Phew I would like to thank ANYONE that has joined this thread so far and helped me to finally resolve this mystery!

Best regards,

Peter

Edison Ortiz · ‎12-06-2010

Peter,

Excellent job on the testing and explanation. Rated as deserved

Giuseppe Larosa · ‎12-06-2010

Hello Peter,

after more then 30 posts I have found an interesting note:

>> And then it all suddenly began making sense. The true loop with frames endlessly circulating is not actually created by the presence of the misconfigured Etherchannel itself but rather by the modified operation of STP over an Etherchannel bundle - that the BPDUs for a particular VLAN are sent through a single link in the entire bundle. All other bundled ports that do not carry BPDUs can be mistakenly considered as eligible for Designated Forwarding by the switch with a missing/misconfigured Etherchannel, and that forms the basis of the actual loops.

Rated as deserved

PS: I had tested the keepalive on FE ports of a C3750 ME and I can say they are IEEE LOOP frames, if you remember an old thread of some mounths ago we discussed about this.

Best Regards

Giuseppe

Peter Paluch · ‎12-06-2010

Hi Giuseppe,

Thank you very much, I appreciate it!

PS:  I had tested the keepalive on FE ports of a C3750 ME and I can say 
they are IEEE LOOP frames, if you remember an old thread of some mounths
 ago we discussed about this.

Yes, I remember, this was the discussion:

https://supportforums.cisco.com/message/3005684

The summary of the entire discussion on my part was that the LOOP frames seemed to be only used to detect self-looped ports. Even though the original Ethernel Configuration Test Protocol was intended to have more functions, they did not seem to be implemented/used on Cisco switches. Arrival of a LOOP frame on the port from which it was originally sent resulted in err-disabling the port. Non-arrival of a LOOP frame was considered correct.

Have you been able to find out anything new/different regarding the LOOP protocol on the C3750 ME? (Interesting enough, the LOOP protocol does not seem to be covered by any IEEE standard - all current information suggests that it was part of the original Ethernet v2.0 by DIX but it was not retaken by IEEE).

Thanks!

Best regards,

Peter

Jon Marshall · ‎12-06-2010

Peter

Really great work and great explanation too. +5 isn't really enough for all the effort.

Jon

will · ‎12-28-2012

nice post and thx for the testing. helps a lot to understand etherchannel a bit more!

wpalumbo06 · ‎01-10-2014

Thanks Peter,

I always enjoy reading your posts and it was nice to meet you last year at the Cisco RTP campus.

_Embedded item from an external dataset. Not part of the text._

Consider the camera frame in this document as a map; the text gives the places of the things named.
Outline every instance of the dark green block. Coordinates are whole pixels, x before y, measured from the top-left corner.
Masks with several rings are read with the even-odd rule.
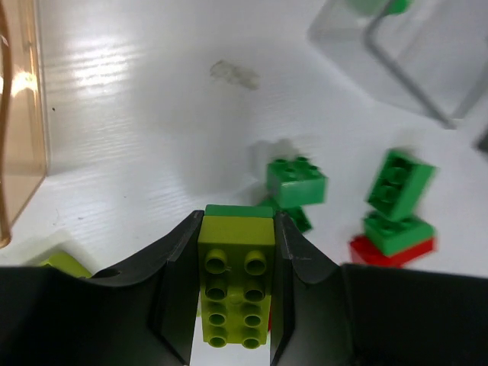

I encountered this problem twice last year (one occurrence in a Data Center - ouch) and regardless of the science behind the issue, it's a very nasty and disruptive problem that is easily avoided by using LACP or PAgP when possible. I too, like to know the underlying reasons behind problems like this and your post greatly helped me understand something that I knew to be a problem but didn't really know why it is was a problem. I believe understanding issues like this at the root level makes us all better engineers and ultimately helps us to build better networks!

Thanks again for the great contributions to these forums.

Bill

devils_advocate · ‎01-10-2014

I know this is a three year old thread but I had not come across it before.

Great read for a lazy Friday in the office!!

Jon Marshall · ‎01-11-2014

Peter

I forgot all about this thread. I said it deserved more than just a rating and now i can

Jon

Julio Carvajal · ‎01-11-2014

Hello Peter,

Wow,

What an amazing Post!!

Kudos to you.

You should do a document about this, it would be great.

Cheers,

Julio Carvajal Segura
http://laguiadelnetworking.com

Julio Carvajal
Senior Network Security and Core Specialist
CCIE #42930, 2xCCNP, JNCIP-SEC